About the project
Intestinal inflammation in Crohn's disease serves as the basis for the development of fibrosis in the intestine.
In patients diagnosed with Crohn's disease in the early 90’s, surgical intervention was required for 50 % of the patients. Since then, several biological and immunomodulating drugs have been introduced, which are expected to reduce the need for surgery in this group.
Current situation
The medications are expensive and associated with side effects. The challenge lies in identifying individuals who have an increased risk of complicated disease behaviour with intestinal fibrosis and stricturing disease, so that drug treatment can be tailored to each patient.
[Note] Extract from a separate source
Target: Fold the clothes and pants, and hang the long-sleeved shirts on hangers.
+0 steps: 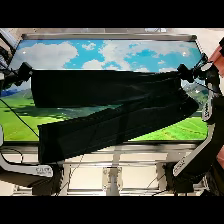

Currently, there are no validated biomarkers that can predict fibrosis development or response to medical treatment. Therefore, we will investigate the diagnostic, prognostic, and predictive potential of promising fibrosis markers in serum in patients newly diagnosed with Crohn's disease.
Collection of data
Samples from baseline and one-year follow-up from patients in the IBSEN III cohort will be analysed at a collaborating laboratory in Denmark using proteomic technique, where selected proteins involved in collagen turnover in the intestinal lumen during inflammation will be quantified.
The data will be compared with validated clinical scoring systems and radiological findings of stricturing Crohn's disease.
Aim of research
The purpose of the study is to identify patients at increased risk of stricturing disease, so that this group can receive early treatment and reduce the risk of complicated disease progression.